» YOUR OBJECTIVE
In the data below, how many lines contain the string "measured"? Give only the number.
──────── DATASET SECTION
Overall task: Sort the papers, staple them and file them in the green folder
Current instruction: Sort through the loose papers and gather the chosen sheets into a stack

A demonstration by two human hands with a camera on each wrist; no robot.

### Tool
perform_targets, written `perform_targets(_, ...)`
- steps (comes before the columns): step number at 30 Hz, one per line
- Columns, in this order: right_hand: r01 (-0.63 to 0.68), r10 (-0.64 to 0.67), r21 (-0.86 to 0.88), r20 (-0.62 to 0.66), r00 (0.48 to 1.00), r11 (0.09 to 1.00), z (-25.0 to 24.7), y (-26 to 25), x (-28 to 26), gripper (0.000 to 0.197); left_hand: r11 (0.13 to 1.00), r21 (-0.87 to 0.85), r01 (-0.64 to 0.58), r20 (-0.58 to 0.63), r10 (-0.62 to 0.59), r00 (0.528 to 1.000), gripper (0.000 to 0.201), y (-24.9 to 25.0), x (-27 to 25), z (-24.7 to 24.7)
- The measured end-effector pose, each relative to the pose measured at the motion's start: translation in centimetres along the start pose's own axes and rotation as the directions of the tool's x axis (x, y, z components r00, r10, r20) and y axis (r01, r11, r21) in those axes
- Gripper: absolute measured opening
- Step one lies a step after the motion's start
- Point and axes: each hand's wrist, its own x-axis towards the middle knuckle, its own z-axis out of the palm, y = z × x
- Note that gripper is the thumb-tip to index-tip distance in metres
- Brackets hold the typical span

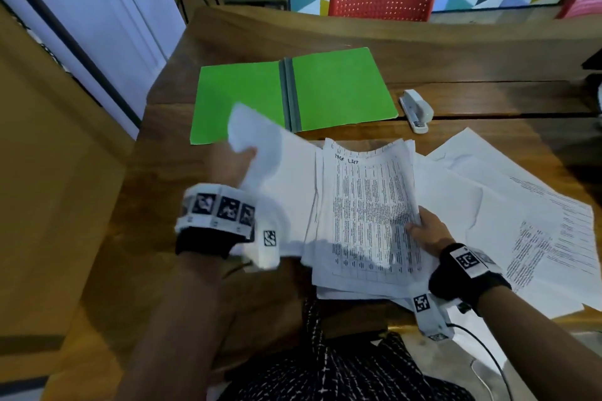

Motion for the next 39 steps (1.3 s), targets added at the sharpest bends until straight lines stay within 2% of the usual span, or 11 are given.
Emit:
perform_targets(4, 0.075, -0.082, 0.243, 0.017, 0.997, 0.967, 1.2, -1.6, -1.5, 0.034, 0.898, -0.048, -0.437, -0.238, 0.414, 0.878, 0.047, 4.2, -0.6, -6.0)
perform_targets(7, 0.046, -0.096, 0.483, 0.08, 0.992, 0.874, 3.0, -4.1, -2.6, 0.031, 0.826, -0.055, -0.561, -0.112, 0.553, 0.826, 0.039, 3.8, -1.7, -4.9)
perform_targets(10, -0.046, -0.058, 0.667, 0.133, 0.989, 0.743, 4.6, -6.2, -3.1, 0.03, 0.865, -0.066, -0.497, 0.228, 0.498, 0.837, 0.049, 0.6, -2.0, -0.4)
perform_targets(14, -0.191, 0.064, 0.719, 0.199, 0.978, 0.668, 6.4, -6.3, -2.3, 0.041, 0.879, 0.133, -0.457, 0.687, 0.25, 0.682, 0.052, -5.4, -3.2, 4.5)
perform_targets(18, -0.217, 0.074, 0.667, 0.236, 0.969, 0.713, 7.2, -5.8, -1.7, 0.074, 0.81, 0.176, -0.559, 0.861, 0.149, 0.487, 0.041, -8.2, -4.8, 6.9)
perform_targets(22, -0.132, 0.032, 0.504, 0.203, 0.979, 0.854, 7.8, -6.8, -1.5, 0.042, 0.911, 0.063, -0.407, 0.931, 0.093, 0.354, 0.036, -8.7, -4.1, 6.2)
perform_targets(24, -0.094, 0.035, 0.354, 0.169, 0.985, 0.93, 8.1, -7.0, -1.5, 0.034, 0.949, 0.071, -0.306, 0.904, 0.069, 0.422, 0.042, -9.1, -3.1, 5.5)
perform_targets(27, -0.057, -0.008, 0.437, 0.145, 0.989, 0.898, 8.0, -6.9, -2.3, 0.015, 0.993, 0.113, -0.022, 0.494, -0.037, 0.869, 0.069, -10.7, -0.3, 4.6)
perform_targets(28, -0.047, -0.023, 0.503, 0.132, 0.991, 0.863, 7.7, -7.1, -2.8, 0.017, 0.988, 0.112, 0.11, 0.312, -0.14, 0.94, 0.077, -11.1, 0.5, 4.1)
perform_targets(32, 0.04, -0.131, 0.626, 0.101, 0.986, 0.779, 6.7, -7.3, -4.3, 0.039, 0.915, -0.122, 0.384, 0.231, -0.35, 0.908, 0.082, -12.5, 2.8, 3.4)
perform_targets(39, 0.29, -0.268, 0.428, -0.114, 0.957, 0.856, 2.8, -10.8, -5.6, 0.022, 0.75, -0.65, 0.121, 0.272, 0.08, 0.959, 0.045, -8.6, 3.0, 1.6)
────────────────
» SOLUTION TO THIS EXERCISE
2